■ Work request: Return the full listing unchanged, excluding any images it contains.

■ Information provided:
──────

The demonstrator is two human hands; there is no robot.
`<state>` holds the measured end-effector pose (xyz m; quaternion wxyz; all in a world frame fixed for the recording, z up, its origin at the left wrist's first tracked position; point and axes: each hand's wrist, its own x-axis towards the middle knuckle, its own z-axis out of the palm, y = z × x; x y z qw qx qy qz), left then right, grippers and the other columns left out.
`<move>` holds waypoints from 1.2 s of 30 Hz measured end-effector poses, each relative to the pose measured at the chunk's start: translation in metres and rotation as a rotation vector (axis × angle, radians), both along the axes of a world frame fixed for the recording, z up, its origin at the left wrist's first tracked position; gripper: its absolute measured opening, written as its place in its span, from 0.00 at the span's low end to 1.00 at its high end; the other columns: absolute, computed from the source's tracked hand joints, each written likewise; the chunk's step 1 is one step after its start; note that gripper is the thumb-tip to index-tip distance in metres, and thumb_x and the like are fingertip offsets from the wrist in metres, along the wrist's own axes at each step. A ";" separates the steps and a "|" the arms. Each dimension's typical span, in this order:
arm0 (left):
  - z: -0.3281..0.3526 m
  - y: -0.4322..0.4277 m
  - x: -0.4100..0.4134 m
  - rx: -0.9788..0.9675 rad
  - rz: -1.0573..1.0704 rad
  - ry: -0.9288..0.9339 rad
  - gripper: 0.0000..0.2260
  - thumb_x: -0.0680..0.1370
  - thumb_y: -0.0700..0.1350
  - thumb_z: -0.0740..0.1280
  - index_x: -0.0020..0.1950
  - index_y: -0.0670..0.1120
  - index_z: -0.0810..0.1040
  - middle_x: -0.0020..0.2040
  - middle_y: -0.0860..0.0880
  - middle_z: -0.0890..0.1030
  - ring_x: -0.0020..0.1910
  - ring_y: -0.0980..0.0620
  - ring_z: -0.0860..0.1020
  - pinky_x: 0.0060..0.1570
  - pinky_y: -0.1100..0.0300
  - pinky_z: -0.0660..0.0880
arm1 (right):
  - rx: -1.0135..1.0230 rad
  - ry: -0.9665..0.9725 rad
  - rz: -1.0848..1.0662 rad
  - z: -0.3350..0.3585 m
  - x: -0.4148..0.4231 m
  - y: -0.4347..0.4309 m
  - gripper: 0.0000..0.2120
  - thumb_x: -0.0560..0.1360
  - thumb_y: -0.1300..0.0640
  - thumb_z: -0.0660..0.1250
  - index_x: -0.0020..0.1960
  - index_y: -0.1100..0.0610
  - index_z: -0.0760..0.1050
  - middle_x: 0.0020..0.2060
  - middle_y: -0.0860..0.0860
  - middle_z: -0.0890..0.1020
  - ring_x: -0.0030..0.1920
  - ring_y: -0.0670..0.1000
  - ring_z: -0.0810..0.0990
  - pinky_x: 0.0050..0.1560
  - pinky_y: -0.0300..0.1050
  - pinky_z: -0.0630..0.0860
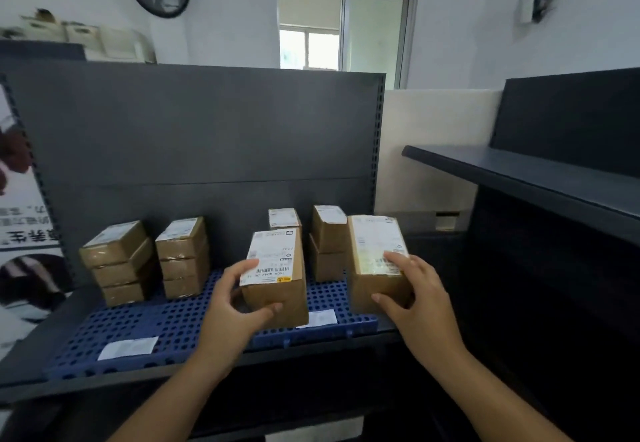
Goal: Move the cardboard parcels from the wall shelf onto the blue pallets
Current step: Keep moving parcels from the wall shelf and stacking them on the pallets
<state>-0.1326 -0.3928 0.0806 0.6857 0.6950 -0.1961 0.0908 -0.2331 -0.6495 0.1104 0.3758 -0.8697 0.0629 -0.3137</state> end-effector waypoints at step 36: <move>-0.125 -0.067 0.144 0.277 0.092 0.204 0.38 0.63 0.40 0.81 0.62 0.71 0.69 0.67 0.61 0.68 0.66 0.57 0.70 0.61 0.61 0.72 | 0.082 0.337 0.190 -0.137 0.188 -0.047 0.40 0.71 0.53 0.74 0.58 0.15 0.54 0.73 0.43 0.59 0.70 0.45 0.64 0.65 0.37 0.65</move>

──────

■ Task result:
The demonstrator is two human hands; there is no robot.
`<state>` holds the measured end-effector pose (xyz m; quaternion wxyz; all in a world frame fixed for the recording, z up, its origin at the left wrist's first tracked position; point and axes: each hand's wrist, its own x-axis towards the middle knuckle, its own z-axis out of the palm, y = z × x; x y z qw qx qy qz), left then right, grippers and the other columns left out.
`<move>` holds waypoints from 1.2 s of 30 Hz measured end-effector poses, each relative to the pose measured at the chunk's start: translation in metres and rotation as a rotation vector (axis × angle, radians), both along the axes of a world frame fixed for the recording, z up, its origin at the left wrist's first tracked position; gripper: its absolute measured opening, written as its place in its span, from 0.00 at the span's low end to 1.00 at its high end; the other columns: absolute, computed from the source's tracked hand joints, each written likewise; the chunk's step 1 is one step after its start; note that gripper is the thumb-tip to index-tip distance in metres, and thumb_x and the like are fingertip offsets from the wrist in metres, along the wrist's own axes at each step. A ";" separates the steps and a "|" the arms. Each dimension's typical span, in this order:
arm0 (left):
  - z: -0.3281..0.3526 m
  - y: -0.4322..0.4277 m
  - x: -0.4100..0.4134 m
  - rx: -0.9788..0.9675 rad
  - rz: -1.0573..1.0704 rad
  - ry: -0.9288..0.9339 rad
  - gripper: 0.0000..0.2260
  - thumb_x: -0.0680..0.1370
  - thumb_y: -0.0700..0.1350
  - thumb_z: -0.0740..0.1280
  - index_x: -0.0020..0.1950
  - index_y: -0.0670..0.1120
  - index_z: -0.0810..0.1040
  - middle_x: -0.0020..0.2040
  - middle_y: -0.0860..0.0880
  - middle_z: -0.0890..0.1030
  - ring_x: -0.0020..0.1910
  - ring_y: -0.0980..0.0620
  - ring_z: -0.0860..0.1020
  - pinky_x: 0.0060..0.1570
  - pinky_y: -0.1100..0.0300
  - pinky_z: -0.0660..0.0880
arm1 (right):
  - rx: -1.0135..1.0230 rad
  - ry: -0.9665..0.9725 rad
  - rz: -1.0848..1.0662 rad
  - z: -0.3350..0.3585 m
  - x: -0.4148..0.4231 m
  - y: -0.4347..0.4309 m
  - gripper: 0.0000..0.2120
  - thumb_x: -0.0560..0.1360
  - thumb_y: -0.1300..0.0640
  - thumb_z: -0.0660..0.1250
  - index_x: -0.0020..0.1960
  - index_y: -0.1100..0.0610
  - index_z: -0.0760..0.1050
  - middle_x: 0.0020..0.2060
  - middle_y: -0.0860..0.0860
  - middle_z: -0.0890..0.1020
  - ring_x: -0.0030..0.1920
  - ring_y: -0.0670..0.1000
  - ring_z: -0.0810..0.0990
  - pinky_x: 0.0050..0.1560
  - pinky_y: -0.0300..0.1050
  - pinky_z: -0.0630..0.0860
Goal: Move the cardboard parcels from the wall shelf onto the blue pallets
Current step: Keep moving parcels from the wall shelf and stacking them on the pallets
<state>-0.1326 -0.3928 0.0806 0.6857 0.6950 -0.1961 0.0908 -0.2331 -0.6495 0.1104 0.3758 -0.8697 0.0629 -0.3137</state> end-effector waypoints at step 36: <move>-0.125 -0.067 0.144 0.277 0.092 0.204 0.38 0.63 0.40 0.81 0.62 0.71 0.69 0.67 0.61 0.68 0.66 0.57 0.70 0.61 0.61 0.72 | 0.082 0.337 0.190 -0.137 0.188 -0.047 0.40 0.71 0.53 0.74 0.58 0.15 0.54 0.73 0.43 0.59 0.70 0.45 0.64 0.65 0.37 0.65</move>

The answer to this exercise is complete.